# Anyone doing the Holme Valley MTB Challenge on Sunday?



## Cubist (11 Sep 2009)

30 miler in some pretty spectacular scenery with hills.(!) £20 on the day, gets a T shirt and goodies. See website for details
http://www.1sthv.co.uk/mountain_bike.htm

I don't expect any replies. Didin't get any for Colne Valley..............


----------



## Spud (11 Sep 2009)

Where is Holme Valley? I'm doing the Hilly 50 in Surrey this weekend but I might make a note of the Holme Valley ride for next year .


----------



## longers (11 Sep 2009)

It's a very scenic part of the world, quite lumpy, south of Huddersfield. 
Well worth a visit Spud.

I'll be going through that way on Sunday but sticking to the tarmac.


----------



## fossyant (11 Sep 2009)

Spud said:


> Where is Holme Valley? I'm doing the Hilly 50 in Surrey this weekend but I might make a note of the Holme Valley ride for next year .



Oh Southerners.......

Sounds great..but I need to seriously think about some MTB stuff for next year - love it..... not this time, as not planned..... expect someone fast on the flat/up hill, but riding like a granny down hill.................

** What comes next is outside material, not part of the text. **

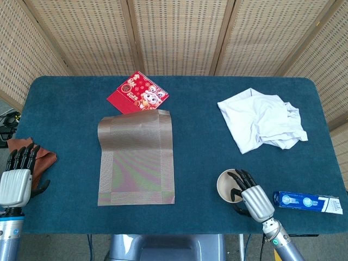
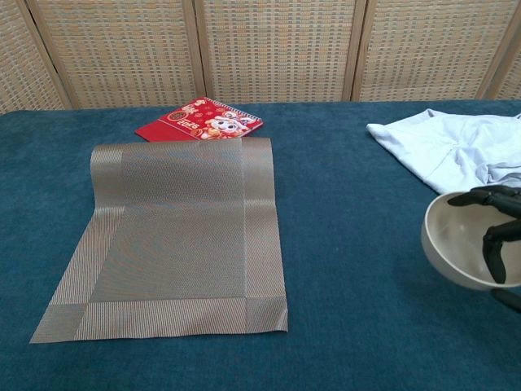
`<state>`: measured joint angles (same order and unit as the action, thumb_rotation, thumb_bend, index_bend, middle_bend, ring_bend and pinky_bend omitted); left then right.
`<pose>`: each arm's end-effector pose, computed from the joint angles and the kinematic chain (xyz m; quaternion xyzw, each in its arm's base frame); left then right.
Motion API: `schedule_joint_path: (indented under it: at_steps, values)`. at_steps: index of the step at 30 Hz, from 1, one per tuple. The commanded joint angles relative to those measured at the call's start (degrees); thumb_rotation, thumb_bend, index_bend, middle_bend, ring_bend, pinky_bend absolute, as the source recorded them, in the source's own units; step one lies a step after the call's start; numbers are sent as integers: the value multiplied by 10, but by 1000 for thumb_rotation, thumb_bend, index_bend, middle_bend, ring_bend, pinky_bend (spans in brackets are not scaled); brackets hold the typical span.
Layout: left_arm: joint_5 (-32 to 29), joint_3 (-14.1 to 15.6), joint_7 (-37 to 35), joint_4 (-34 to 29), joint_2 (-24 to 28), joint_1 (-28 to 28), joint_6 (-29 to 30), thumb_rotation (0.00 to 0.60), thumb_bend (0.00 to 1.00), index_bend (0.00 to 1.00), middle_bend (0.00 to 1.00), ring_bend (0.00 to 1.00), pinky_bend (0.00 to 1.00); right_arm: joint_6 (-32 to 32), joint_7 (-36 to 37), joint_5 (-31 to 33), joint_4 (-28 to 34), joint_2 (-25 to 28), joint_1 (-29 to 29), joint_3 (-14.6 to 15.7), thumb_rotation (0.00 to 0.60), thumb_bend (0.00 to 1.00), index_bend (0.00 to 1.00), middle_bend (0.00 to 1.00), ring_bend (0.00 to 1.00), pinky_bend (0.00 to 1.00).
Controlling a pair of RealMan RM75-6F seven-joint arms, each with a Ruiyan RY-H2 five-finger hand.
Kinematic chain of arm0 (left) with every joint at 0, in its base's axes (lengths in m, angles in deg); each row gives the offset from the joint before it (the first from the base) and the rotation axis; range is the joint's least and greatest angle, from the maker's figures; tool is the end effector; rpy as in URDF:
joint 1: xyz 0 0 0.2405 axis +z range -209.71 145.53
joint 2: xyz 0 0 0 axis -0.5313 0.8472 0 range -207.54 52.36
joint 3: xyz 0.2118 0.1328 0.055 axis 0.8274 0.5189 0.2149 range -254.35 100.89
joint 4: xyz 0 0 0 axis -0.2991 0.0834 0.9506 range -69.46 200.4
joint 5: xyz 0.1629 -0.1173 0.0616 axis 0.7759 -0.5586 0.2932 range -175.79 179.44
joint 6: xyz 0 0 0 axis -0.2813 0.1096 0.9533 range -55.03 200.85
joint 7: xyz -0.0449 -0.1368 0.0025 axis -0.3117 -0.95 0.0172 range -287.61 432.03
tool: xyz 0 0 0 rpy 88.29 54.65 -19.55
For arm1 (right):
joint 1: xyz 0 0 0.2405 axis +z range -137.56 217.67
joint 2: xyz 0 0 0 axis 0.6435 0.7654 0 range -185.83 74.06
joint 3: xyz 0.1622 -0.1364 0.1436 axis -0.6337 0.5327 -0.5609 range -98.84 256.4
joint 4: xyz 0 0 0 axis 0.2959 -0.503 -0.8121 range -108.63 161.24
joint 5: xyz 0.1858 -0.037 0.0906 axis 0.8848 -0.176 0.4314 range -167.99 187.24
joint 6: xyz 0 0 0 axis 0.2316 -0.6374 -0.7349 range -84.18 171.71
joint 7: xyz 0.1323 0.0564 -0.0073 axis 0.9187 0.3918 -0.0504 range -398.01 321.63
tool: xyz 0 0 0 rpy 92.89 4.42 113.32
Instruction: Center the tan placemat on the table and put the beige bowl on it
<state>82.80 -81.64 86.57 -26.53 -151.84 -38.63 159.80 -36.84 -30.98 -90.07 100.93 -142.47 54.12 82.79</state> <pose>-0.2962 0.1952 0.1163 -0.5782 -0.3643 -0.3713 0.6286 -0.2693 -0.1948 0.0177 0.6963 -0.3910 0.4570 0.3917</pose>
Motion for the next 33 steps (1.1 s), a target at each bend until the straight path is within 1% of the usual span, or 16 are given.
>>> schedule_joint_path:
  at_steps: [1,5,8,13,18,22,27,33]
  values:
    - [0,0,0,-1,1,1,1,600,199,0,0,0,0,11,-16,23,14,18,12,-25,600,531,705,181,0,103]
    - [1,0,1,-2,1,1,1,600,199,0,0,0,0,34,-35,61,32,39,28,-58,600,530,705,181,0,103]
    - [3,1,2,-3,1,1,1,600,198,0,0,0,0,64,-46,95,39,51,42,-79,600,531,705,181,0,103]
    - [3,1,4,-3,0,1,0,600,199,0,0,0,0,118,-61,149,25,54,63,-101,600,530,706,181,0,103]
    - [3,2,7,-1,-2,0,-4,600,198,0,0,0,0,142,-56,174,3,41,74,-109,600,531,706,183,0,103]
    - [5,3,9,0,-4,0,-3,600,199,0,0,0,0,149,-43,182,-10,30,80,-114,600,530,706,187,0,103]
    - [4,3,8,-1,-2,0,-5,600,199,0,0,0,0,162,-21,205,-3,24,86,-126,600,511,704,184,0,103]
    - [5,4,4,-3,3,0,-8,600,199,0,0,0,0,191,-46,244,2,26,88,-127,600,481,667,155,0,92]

Really fancy some of this stuff..........


----------



## Spud (12 Sep 2009)

Never been to Huddersfield. I'm going to pencil that in my diary for next year. 
Now where's my cloth cap.


----------



## Cubist (12 Sep 2009)

Here in the south pennines we have a summer calendar of delights, starting in May with the Colne Valley MTB Challenge which my children's scout group organise , the Calderdale MTB Marathon, The Overgate Hospice challenge, Mary Townley Loop, The Holme Valley Challenge, Pennine X , to name but a few. All within ten miles of my house. I broke two vertebrae training for the Colne Valley in May, and tomorrow's challenge will be the first one for me (except the Evans ride it last weekend) since declaring myself fit enough to give it a go.


----------



## Cubist (13 Sep 2009)

Wahey, what a blast! Supposedly 30 miles, but turned out nearer 33, with as many climbs on and off road as you can shake a stick at. Packing in the fags and making a point of hill training recently has really paid off. I finished in 3h 38m. Suffered a slight technical hitch when I went for a handful of front brake to discover the lever pivot had worked itself loose and disappeared. A piece of heather stalk sufficed to get me round the remaining 29 miles. Calderdale MTB Marathon is on 11 October. Anyone up for it?


----------



## fossyant (13 Sep 2009)

Me, dan_bo and Longers passed a few MTB'ers today doing this....... - sorry but we chatted with tonje or two and asked if they were doing it - looked a good 'un.....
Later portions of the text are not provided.